Tara le regarda s'éloigner, perdue dans ses pensées. Un traître à Poudlard… Derrière cette information, il y en avait une autre, plus dangereuse : Voldemort s'intéressait à l'école, il voulait quelque chose qui s'y trouvait, ou peut-être l'école en elle-même ? En observant Dumbledore, l'adolescente s'était laissée dire qu'il en savait plus qu'il ne le disait sur ce Voldemort, mais quoi… Elle poussa un soupir las, se disant que son satané pouvoir l'avait fait grandir bien trop vite à son goût, ses préoccupations n'étant pas vraiment celles d'une gamine de treize ans. Au fond, elle avait besoin d'être aussi délurée à l'école, pour pouvoir être enfant, au moins en apparence, pour y croire encore un peu.
Elle secoua la tête pour rejeter ses sombres pensées. Hors de question de se laisser aller, à croire qu'elle vivait malheureuse ! Et puis c'était sa philosophie : avancer en souriant ou en pleurant, on était de toute manière forcé de le faire, alors autant sourire. En attendant, il allait falloir parler à Dumbledore de ce traître…
o
Tara avait pris place sur le rebord de la fenêtre, les genoux repliés, ses bras les entourant et sa tête reposant dessus. Elle fixait d'un air rêveur la pleine lune qui rayonnait dans le ciel nocturne, se souvenant qu'à une époque, elle adorait la contempler ainsi des heures durant, mais aujourd'hui elle ne pouvait jamais rester trop longtemps face à l'astre lunaire.
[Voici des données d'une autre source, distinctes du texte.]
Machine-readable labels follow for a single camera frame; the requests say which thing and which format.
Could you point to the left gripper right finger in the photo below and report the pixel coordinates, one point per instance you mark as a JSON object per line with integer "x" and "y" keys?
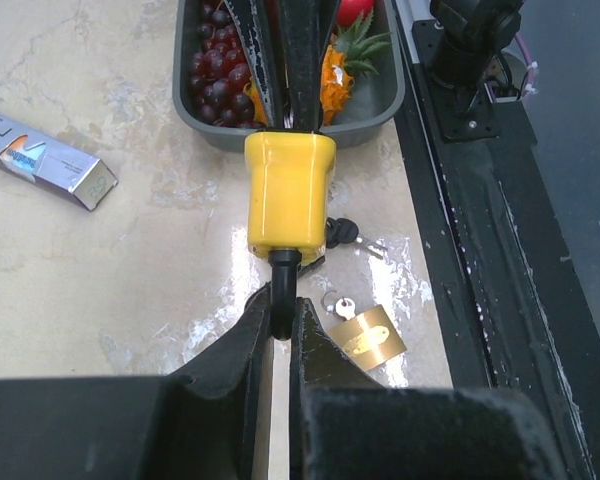
{"x": 345, "y": 425}

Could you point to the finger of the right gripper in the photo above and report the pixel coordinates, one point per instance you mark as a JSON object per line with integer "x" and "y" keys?
{"x": 252, "y": 21}
{"x": 306, "y": 27}

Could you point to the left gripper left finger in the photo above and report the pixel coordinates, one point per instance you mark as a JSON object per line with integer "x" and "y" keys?
{"x": 209, "y": 419}

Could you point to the yellow padlock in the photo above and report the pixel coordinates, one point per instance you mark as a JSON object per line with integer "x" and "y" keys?
{"x": 290, "y": 174}

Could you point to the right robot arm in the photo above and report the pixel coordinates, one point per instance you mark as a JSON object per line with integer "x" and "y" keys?
{"x": 461, "y": 48}

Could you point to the red apple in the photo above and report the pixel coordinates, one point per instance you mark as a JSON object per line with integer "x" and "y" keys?
{"x": 351, "y": 10}

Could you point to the dark grapes bunch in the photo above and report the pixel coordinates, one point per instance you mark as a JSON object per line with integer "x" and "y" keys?
{"x": 220, "y": 83}

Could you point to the orange horned melon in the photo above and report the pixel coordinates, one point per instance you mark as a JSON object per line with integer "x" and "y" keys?
{"x": 336, "y": 84}

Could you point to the large brass padlock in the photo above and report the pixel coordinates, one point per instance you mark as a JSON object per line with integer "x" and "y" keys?
{"x": 369, "y": 339}

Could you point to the grey fruit tray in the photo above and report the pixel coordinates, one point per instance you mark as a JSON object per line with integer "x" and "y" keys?
{"x": 375, "y": 98}

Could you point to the black mounting base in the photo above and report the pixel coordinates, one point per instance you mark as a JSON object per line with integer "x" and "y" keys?
{"x": 512, "y": 311}

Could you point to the silver toothpaste box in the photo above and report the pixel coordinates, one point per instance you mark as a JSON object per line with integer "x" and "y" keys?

Depuis son accident, sa mère avait développé une phobie de la pleine lune somme toute naturelle, mais après quelques temps, elle s'était inquiétée de savoir si elle avait transmis cette peur à sa fille, ce qu'elle ne désirait par-dessus tout pas. Tara, par ailleurs, l'avait rassurée sur ce point. Même si la pleine lune la remplissait de peine vis-à-vis de sa mère, elle n'en avait pas peur et continuait à la contempler de temps à autres. Et puis, même si elle ne le lui avait pas dit, Tara avait l'impression qu'elle se devait de "respecter" la lune lorsque celle-ci était pleine. C'était pour elle une façon de montrer qu'elle acceptait la lycanthropie de sa mère, qu'elle l'aimait quoi qu'il lui arrive et quoi qu'elle devienne.
La nuit était calme et silencieuse. A l'étage au-dessus, M. et Mme Stealthily s'étaient endormis depuis un moment maintenant et elle devait songer à en faire autant. Comme d'habitude, elle souhaita silencieusement à sa mère une nuit plus calme que les précédentes pleines lunes et alla se glisser sous ses draps.
Forêt sombre, lieu maudit Dans la tombe perd la vie Un jeu d'ombre le prédit En incombe son envie… Une complainte sinistre… Dans son sommeil, Tara se retourne avec une inspiration tremblante, les traits de son visage contractés… Un éclair scinde la nuit ; S'en prend au plus démuni Dans l'air suinte l'ennui Ils recherchent les punis…La respiration de l'adolescente se fait plus rapide et sifflante, elle veut sortir de ce rêve, de cette forêt sordide où le chant funèbre s'élève. Elle déteste cet éclair qu'elle vient de voir, elle veut stopper ce bruit sec et assourdissant qui vient de fendre les lugubres paroles… Cet éclair tue le silence Un bruit, un cri, une fin Celle de la dernière danse Ils ont assouvi leur faim… La lune pleine et brillante se met à suinter d'un sang opaque qui s'écoule jusqu'au sol et parcoure en rigoles le sol de la forêt, se dirigeant vers Tara, incapable du moindre mouvement.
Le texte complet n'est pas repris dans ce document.